Instead of the weather becoming better over the other side of the hill a thin mist of rain was falling when we stumbled out of the van at The Pines. Boots were hauled on, straps tightened and final prayers ushered, then we were off. That first section of the walk was rather boring, spent trying to walk five in a line and invariably leaving an awkward person out in front. Before long we entered the bush and started on the track to Mitre Flats proper. We had to keep an eye on Richard, who was gleefully skipping down the track every so often spying a juicy green nugget and exclaiming this in great excitement. Once we glimpsed the 1080 we began to see it everywhere, triggering an intellectual debate as to when it must have been dropped.

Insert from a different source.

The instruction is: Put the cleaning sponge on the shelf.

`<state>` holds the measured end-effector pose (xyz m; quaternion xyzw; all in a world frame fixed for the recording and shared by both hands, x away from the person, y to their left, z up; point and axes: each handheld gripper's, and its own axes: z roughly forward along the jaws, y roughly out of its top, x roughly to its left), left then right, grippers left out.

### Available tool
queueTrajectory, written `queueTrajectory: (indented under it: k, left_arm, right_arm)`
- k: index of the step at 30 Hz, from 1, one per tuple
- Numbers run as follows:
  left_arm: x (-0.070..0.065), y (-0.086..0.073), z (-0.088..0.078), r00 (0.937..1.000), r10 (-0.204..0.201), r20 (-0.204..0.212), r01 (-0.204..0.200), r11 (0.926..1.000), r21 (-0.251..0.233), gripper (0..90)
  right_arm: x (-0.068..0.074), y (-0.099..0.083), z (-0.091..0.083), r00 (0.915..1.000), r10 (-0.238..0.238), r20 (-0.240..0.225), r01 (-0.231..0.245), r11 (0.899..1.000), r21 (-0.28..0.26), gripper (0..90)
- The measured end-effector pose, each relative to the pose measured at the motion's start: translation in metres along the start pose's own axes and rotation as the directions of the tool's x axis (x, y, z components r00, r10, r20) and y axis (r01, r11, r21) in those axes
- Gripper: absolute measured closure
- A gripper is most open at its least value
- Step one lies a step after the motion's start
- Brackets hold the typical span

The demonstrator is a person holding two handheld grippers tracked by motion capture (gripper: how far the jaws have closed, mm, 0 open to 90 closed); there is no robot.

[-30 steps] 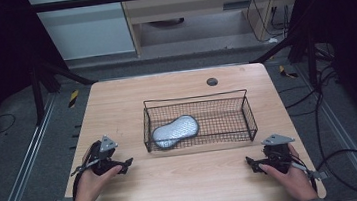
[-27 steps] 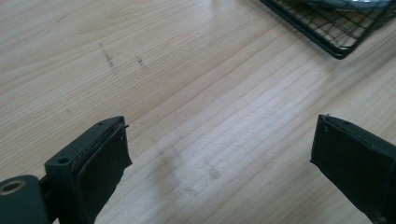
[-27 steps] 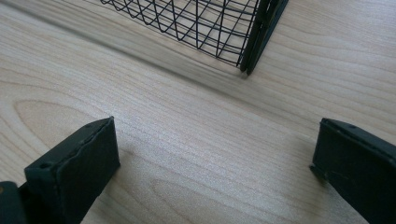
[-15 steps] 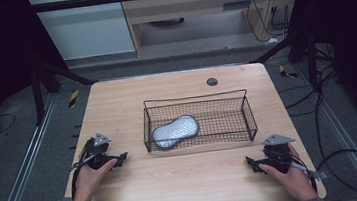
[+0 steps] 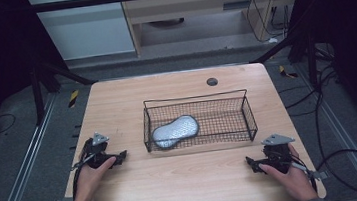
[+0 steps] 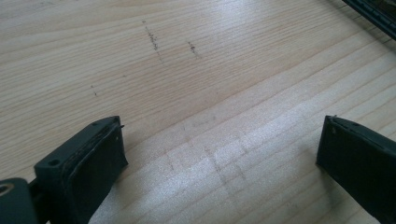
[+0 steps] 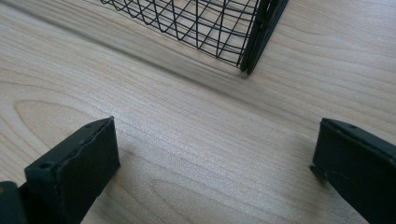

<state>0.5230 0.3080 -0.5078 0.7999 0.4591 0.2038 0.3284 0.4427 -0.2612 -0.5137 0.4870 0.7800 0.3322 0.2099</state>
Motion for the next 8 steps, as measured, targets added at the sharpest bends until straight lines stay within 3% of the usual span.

About a half hour in to the forest the party stopped for a korero. Our stated objective on this tramp was Mid-King Bivvy, but at the rate we were walking there it wasn’t looking likely this side of Christmas. This being so we decided to split into a fast and a slow group. The latter was to stop at Mitre Flat and was given the ever so important job of making sure the billy was on when we got back. Tereza, Richard and myself waved the others goodbye before setting off at a cracking pace down the track. It wasn’t long before we spotted the first 1080 victim on the track and Tereza got an anatomy lesson.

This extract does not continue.